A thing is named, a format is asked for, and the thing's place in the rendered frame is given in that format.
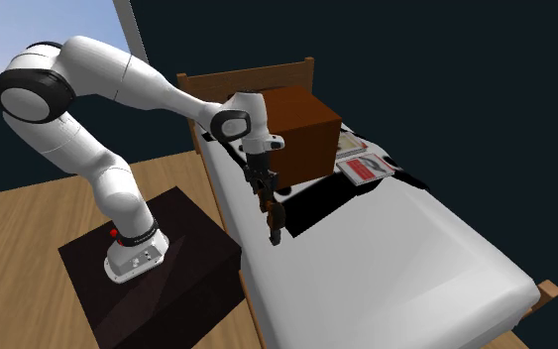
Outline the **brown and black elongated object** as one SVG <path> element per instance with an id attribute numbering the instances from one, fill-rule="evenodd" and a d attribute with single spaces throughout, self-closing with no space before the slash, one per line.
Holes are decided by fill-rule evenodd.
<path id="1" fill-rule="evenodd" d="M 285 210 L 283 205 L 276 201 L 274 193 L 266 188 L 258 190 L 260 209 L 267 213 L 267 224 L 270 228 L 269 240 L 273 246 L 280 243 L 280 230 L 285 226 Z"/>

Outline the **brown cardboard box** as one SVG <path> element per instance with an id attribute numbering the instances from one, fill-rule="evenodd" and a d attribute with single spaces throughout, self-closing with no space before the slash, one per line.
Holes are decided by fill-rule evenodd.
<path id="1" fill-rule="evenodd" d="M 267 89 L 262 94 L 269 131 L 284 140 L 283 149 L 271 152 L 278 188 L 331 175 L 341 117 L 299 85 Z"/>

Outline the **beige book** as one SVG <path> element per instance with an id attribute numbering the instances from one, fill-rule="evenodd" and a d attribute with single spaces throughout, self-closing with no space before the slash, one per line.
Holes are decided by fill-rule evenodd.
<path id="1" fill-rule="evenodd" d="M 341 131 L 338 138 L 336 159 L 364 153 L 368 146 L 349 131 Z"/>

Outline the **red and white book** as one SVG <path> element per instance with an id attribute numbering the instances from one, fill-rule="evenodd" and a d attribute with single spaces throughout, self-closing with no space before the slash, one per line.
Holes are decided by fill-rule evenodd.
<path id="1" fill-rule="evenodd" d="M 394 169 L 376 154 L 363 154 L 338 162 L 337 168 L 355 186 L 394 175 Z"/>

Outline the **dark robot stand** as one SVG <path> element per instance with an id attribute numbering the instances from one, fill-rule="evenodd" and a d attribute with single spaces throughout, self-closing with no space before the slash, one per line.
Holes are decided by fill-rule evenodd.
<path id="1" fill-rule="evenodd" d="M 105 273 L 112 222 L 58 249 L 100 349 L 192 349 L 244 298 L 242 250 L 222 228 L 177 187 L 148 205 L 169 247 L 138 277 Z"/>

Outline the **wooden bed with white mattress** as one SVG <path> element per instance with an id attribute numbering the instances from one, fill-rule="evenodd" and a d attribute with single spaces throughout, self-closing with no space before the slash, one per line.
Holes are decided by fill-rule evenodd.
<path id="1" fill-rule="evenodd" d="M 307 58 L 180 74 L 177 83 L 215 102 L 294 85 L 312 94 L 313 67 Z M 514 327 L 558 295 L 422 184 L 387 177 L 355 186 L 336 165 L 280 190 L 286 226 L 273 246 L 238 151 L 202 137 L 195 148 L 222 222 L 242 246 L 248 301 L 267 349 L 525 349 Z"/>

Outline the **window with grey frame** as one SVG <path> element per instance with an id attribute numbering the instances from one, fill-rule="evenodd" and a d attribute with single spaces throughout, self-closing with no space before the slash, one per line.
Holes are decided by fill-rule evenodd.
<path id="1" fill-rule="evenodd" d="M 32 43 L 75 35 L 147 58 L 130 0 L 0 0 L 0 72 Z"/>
...
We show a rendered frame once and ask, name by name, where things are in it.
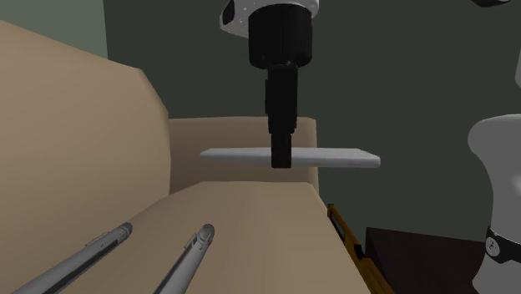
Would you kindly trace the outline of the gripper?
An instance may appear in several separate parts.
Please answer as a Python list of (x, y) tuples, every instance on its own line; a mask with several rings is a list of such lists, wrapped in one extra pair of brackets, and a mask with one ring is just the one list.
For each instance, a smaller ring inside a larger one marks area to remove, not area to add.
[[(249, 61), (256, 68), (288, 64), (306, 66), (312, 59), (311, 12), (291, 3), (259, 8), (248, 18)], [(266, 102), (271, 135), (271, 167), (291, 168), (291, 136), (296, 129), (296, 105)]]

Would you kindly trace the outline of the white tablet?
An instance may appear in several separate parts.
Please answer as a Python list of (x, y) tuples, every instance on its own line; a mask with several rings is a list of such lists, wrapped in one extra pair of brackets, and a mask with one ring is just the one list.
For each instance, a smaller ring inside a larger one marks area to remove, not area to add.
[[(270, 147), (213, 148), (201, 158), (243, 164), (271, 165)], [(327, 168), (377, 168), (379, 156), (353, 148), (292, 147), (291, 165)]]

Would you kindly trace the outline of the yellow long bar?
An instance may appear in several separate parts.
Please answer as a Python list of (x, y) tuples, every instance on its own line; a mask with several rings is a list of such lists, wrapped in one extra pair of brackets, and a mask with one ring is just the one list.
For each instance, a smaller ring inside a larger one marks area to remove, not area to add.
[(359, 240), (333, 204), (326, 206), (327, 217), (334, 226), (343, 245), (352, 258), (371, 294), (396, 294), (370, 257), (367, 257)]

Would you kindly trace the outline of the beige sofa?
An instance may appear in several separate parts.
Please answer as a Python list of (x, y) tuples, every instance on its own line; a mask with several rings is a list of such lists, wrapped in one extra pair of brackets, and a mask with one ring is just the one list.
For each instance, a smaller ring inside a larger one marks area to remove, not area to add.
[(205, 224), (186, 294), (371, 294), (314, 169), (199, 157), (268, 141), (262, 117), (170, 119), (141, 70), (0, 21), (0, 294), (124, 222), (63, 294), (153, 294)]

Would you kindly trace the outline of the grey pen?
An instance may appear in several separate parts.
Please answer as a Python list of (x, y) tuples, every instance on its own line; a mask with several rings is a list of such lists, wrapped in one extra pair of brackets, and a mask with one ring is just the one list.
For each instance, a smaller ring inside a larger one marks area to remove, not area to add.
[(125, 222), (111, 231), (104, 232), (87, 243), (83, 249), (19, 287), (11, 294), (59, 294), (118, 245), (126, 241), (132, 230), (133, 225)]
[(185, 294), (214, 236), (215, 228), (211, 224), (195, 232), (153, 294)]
...
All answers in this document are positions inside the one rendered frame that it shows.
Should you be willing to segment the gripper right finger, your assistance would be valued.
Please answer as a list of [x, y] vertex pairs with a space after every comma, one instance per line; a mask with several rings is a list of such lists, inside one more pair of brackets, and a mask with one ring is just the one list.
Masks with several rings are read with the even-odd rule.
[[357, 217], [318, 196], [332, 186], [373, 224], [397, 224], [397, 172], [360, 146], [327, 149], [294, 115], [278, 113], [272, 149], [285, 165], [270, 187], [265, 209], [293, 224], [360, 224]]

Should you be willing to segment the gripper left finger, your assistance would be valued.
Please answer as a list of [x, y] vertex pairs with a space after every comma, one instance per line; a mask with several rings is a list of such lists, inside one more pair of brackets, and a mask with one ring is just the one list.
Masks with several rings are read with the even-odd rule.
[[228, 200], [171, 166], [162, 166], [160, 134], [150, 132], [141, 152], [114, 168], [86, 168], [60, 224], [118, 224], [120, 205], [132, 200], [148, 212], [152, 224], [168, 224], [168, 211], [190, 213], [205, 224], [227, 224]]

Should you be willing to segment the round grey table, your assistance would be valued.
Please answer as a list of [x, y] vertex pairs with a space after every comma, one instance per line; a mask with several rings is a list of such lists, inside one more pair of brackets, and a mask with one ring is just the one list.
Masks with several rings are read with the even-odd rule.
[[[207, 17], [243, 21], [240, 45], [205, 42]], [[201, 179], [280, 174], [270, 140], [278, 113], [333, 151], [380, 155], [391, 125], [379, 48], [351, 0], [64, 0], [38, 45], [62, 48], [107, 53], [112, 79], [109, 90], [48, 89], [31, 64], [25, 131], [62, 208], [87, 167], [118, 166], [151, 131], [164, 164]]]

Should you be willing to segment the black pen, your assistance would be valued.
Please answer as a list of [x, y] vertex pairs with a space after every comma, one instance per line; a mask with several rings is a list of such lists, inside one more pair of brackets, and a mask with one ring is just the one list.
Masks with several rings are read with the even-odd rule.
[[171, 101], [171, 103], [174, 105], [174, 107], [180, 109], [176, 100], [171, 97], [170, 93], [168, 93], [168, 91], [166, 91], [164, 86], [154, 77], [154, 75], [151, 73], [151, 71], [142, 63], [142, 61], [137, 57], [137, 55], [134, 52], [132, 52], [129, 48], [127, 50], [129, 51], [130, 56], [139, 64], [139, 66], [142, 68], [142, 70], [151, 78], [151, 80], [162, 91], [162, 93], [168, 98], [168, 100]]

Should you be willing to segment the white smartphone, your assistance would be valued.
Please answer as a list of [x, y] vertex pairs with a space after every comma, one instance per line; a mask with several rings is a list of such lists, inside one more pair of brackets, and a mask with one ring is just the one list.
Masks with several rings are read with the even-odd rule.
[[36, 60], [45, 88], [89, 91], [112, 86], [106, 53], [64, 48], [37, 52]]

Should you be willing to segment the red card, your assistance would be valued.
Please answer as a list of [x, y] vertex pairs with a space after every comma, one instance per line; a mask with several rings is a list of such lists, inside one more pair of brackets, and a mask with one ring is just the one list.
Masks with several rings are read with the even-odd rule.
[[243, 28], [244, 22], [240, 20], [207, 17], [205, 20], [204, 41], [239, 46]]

■ DIRECTIONS
Beginning with the line that contains "A thing is named, a" and ending with the line that contains "Outline the **brown cardboard", reproduce the listing exactly, pictures excluded.

■ ANSWER BOX
A thing is named, a format is asked for, and the thing's place in the rendered frame is given in that format.
Outline the **brown and black elongated object** as one SVG <path> element per instance with an id attribute numbering the instances from one, fill-rule="evenodd" and a d attribute with single spaces throughout, self-closing with no space before the slash, one per line.
Holes are decided by fill-rule evenodd.
<path id="1" fill-rule="evenodd" d="M 285 210 L 283 205 L 276 201 L 274 193 L 266 188 L 258 190 L 260 209 L 267 213 L 267 224 L 270 228 L 269 240 L 273 246 L 280 243 L 280 230 L 285 226 Z"/>

Outline the **brown cardboard box** as one SVG <path> element per instance with an id attribute numbering the instances from one, fill-rule="evenodd" and a d attribute with single spaces throughout, self-closing with no space before the slash, one per line.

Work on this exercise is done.